Collected data:
^^^^
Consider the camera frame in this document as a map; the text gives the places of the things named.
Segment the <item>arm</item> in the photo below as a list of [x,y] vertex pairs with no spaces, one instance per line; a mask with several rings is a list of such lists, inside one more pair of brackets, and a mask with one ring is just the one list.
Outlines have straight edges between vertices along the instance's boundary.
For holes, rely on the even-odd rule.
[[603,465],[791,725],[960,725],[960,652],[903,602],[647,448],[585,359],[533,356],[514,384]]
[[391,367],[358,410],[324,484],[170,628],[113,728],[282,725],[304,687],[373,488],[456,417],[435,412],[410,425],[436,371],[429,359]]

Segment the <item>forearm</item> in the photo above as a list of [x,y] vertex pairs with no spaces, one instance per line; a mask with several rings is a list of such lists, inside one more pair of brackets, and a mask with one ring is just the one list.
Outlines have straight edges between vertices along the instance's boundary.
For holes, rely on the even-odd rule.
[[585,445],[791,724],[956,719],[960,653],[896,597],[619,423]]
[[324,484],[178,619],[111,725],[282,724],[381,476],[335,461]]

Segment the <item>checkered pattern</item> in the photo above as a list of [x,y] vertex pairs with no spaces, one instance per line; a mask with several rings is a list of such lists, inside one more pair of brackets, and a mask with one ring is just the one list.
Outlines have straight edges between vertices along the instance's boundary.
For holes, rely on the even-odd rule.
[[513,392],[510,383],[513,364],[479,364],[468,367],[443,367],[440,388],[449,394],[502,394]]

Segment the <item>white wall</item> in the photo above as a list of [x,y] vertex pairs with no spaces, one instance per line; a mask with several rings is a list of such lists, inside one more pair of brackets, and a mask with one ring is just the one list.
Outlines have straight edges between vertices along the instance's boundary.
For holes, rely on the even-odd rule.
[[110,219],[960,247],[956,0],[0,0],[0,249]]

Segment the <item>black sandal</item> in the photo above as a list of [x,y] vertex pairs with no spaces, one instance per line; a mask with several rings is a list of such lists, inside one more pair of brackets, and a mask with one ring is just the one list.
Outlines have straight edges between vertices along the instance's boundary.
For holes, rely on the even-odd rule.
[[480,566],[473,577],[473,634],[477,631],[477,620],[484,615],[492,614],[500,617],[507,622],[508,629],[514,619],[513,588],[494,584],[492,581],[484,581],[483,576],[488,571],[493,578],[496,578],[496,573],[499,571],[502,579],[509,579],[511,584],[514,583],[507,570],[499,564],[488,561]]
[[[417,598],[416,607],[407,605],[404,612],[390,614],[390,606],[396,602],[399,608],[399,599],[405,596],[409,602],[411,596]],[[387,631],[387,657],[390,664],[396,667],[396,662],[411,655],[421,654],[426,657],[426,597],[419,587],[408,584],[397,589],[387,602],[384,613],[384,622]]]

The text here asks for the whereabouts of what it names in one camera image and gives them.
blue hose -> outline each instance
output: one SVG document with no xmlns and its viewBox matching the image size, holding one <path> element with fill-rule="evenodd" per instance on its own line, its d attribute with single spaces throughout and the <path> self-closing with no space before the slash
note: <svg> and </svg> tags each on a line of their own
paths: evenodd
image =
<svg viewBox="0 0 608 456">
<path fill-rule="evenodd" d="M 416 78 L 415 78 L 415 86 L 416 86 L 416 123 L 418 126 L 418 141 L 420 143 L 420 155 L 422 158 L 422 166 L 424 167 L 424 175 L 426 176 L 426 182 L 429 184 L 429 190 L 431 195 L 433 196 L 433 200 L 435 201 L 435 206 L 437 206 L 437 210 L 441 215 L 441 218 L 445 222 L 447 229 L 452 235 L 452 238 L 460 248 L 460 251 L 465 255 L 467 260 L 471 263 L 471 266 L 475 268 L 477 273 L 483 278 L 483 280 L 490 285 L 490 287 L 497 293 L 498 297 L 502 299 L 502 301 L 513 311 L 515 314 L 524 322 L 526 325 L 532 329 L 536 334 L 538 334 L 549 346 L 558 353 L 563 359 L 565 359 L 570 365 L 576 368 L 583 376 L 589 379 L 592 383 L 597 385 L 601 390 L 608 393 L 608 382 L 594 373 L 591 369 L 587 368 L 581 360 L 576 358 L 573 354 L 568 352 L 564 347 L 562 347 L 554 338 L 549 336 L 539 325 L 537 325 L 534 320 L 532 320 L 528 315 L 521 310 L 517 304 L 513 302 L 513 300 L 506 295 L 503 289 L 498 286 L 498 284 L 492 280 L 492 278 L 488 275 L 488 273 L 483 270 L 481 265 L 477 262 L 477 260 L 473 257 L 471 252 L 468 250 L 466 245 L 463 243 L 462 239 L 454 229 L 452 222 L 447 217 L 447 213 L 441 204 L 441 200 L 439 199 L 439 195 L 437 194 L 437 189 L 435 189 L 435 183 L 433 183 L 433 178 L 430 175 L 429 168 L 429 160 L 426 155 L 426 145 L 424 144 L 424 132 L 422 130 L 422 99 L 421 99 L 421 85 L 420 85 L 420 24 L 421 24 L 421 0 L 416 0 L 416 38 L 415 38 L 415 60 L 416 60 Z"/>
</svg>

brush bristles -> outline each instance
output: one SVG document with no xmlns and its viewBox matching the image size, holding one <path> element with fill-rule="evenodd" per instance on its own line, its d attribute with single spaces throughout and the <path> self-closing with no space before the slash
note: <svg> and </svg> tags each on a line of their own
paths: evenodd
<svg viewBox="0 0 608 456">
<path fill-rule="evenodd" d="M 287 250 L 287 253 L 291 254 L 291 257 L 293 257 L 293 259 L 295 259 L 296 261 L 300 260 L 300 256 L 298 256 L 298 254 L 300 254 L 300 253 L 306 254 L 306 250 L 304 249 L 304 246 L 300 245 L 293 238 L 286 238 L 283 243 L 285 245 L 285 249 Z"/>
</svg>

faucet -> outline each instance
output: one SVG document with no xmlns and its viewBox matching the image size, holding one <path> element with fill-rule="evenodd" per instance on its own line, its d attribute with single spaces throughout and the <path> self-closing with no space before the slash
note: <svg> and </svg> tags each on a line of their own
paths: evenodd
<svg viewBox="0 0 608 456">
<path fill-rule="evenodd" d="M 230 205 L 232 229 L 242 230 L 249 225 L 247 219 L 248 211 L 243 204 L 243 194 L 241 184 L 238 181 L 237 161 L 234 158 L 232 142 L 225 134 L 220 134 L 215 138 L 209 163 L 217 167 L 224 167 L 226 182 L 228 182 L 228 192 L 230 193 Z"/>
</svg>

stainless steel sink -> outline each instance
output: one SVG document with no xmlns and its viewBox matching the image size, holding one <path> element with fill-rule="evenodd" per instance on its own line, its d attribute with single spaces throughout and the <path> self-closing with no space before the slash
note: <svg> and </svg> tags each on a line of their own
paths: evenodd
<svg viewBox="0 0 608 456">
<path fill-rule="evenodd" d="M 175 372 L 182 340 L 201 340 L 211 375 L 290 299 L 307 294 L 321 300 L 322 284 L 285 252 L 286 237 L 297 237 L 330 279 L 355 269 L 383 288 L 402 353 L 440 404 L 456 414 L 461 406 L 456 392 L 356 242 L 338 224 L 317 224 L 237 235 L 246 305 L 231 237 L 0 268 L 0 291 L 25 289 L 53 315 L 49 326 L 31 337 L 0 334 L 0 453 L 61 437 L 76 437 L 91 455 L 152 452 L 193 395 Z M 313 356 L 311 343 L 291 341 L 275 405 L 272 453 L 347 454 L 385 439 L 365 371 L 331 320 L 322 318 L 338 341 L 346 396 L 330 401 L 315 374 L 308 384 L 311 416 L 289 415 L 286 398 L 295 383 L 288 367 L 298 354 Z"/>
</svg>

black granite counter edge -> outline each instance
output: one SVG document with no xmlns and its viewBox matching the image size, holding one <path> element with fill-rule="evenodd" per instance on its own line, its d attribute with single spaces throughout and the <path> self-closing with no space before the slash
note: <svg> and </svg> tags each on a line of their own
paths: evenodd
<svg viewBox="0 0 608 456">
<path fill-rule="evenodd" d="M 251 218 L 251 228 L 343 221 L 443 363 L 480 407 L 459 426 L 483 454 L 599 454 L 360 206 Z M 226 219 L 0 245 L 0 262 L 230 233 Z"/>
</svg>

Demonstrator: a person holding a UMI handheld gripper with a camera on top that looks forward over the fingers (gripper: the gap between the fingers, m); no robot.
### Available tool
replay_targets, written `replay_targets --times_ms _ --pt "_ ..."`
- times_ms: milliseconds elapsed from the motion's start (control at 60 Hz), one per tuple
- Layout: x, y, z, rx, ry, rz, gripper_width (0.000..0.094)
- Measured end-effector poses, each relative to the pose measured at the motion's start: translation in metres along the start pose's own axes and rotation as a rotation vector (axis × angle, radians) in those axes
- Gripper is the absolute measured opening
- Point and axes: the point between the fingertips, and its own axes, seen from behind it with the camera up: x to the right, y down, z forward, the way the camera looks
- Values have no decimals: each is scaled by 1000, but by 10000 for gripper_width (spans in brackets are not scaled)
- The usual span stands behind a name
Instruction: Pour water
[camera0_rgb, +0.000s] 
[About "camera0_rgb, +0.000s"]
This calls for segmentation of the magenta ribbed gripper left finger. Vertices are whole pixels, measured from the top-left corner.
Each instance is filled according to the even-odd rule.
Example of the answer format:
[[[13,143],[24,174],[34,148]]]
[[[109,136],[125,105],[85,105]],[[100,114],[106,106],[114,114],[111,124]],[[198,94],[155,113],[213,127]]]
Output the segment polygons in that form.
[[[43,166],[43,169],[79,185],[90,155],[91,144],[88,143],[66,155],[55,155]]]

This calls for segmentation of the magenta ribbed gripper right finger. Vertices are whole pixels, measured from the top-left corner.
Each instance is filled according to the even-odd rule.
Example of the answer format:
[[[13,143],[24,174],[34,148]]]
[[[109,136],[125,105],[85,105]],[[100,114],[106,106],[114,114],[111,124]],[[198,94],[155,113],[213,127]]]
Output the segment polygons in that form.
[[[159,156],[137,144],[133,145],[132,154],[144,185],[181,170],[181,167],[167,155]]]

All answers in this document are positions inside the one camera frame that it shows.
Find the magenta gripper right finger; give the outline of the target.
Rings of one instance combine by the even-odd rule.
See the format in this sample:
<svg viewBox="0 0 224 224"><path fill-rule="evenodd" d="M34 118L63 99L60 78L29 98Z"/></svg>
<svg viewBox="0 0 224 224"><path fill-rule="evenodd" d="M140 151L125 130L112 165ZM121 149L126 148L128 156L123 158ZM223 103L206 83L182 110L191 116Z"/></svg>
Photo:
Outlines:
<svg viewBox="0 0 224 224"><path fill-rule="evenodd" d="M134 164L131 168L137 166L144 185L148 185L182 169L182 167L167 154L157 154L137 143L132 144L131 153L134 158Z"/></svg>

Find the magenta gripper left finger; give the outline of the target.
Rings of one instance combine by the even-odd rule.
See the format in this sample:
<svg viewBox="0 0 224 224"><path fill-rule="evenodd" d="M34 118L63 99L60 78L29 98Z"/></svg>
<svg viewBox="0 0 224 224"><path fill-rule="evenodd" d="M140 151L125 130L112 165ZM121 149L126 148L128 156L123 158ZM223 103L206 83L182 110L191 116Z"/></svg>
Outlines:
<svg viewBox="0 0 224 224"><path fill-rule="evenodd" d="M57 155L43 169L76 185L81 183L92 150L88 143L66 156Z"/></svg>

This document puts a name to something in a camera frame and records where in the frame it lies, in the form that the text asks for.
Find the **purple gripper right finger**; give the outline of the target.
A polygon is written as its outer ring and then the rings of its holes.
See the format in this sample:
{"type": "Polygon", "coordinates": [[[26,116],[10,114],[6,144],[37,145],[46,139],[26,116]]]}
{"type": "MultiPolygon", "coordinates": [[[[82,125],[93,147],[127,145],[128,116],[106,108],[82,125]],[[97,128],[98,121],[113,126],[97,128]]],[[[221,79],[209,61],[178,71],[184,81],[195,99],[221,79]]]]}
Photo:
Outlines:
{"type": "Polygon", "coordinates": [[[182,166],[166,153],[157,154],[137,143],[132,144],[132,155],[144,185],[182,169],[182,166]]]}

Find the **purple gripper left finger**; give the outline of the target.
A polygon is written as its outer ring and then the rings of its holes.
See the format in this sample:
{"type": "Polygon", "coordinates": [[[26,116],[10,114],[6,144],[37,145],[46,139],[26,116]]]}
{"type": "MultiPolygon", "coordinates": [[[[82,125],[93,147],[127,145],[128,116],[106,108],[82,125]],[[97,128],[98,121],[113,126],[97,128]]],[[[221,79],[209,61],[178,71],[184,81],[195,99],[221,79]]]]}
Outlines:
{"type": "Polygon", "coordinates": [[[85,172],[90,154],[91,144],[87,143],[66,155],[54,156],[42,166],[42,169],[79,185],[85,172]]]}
^^^^
- [EXERCISE REQUIREMENTS]: Could you write out, exactly as they stand, only the lines above that begin at the line with "Segment the <item>forearm</item>" and stop after the line with "Segment the <item>checkered"?

- [SOLUTION TO THE EXERCISE]:
Segment the <item>forearm</item> in the photo above as a list of [x,y] vertex pairs with no spaces, one instance per line; a mask with several rings is a list of such lists, inside one more pair of brackets, and a mask with one ring is just the one list.
Outlines have straight edges between vertices along the instance's boundary.
For holes, rely on the even-odd rule.
[[585,445],[791,724],[956,719],[960,653],[896,597],[619,423]]
[[324,484],[178,619],[111,725],[282,724],[381,476],[335,461]]

Segment the <item>checkered pattern</item> in the photo above as a list of [x,y] vertex pairs with no spaces, one instance per line; a mask with several rings is a list of such lists, inside one more pair of brackets, and a mask with one ring is just the one list.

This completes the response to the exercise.